In addition, Iceland startup costs drove up $120 million of after-tax expenses due to energy availability delays. The progress in Russia has not been what we anticipated. Delays in installation of critical equipment has been a major factor. We remain confident that the investments we have made will soon show results in 2008.

In addition, global construction costs of all current upstream projects in the industry have experienced overruns due to mostly material and currency FX. Our ability to overcome these obstacles in 2007 and improvements expected give us confidence as we enter 2008.

Well with the successful 2007 as background, let me look forward to 2008 and talk about the market fundamentals, market conditions and the catalysts for an improved 2008.

While three-month metal prices continued to exhibit a great deal of volatility, the marketplace continues to assign confidence in the future prospects for aluminum. As the accompanying chart shows, the forward traded price of the LME aluminum continues to trade at a premium to the three-month with absolute prices above $2,640 for the average of 2009 and $2,700 for the average of 2010. In fact, the forward prices for aluminum is presently almost 18% higher than it was one year ago. This confirms that the marketplace believes that the combination of solid demand and higher replacement costs justify a progressively higher clearing price for aluminum.

As Chuck noted earlier, 2007 aluminum consumption rates were very strong with total world consumption increasing 10%. For 2008 we are projecting similar world consumption growth from 38 million tons to approximately 41.5 million tons.
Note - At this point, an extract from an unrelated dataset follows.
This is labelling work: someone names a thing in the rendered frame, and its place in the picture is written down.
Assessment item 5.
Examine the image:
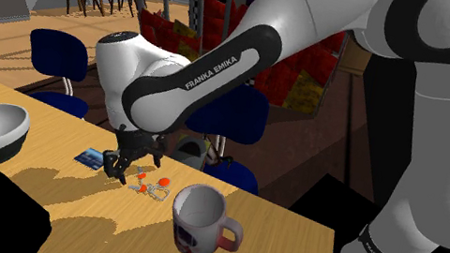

While the US economy will model through 2008 and Europe will have a modest growth, this is not where the business is going to be played this year. Global macro trends continue to support and drive aluminum consumption, absorbing the considerable supply growth, we have seen in these last two years.

Specifically, it demonstrates a great continuing future for our preferred metals, as it plays a significant roll in developing economies’ infrastructure including the light weighting of transportation and special applications where it is not substitutable. In addition, aluminum characteristics of light weight, strength, fuel efficient will continue to propel its use as one of the premier options in helping the world deal with the greenhouse gases.

Now let’s look at the 2008 outlook for the end market. Starting with aerospace, in 2008 an increase in build rate will be tempered by the A380 and the 787 demand. In the first quarter, we expect a distributor destocking of 2007 to continue at a slower pace. Overall, healthy aerospace demand should be reflected in build rates in the second quarter and beyond.

For automotive, North American production is expected to be slightly down in 2008 as the OEMs look to rationalize inventory levels with declining sales. Automotive production levels in Europe are expected to be up moderately, but China and other developing economies are expected to rise at an accelerated rate, yielding a net global increase.

North American class 8 build rate will continue to decline due to the number of young adequate fleet still on the market. However, increased market penetration of aluminum wheels on a global basis will enable us to mitigate some of these effects of this slowdown.

We expect 2008 to be the first year of a cyclical decline in the North America commercial building and construction market as the residential slowdown pushes the market into a slight contraction. The non-residential construction market in Europe, however, should boast a GDP type growth in 2008 while India, China and other developing countries are anticipating to grow at double-digit rates.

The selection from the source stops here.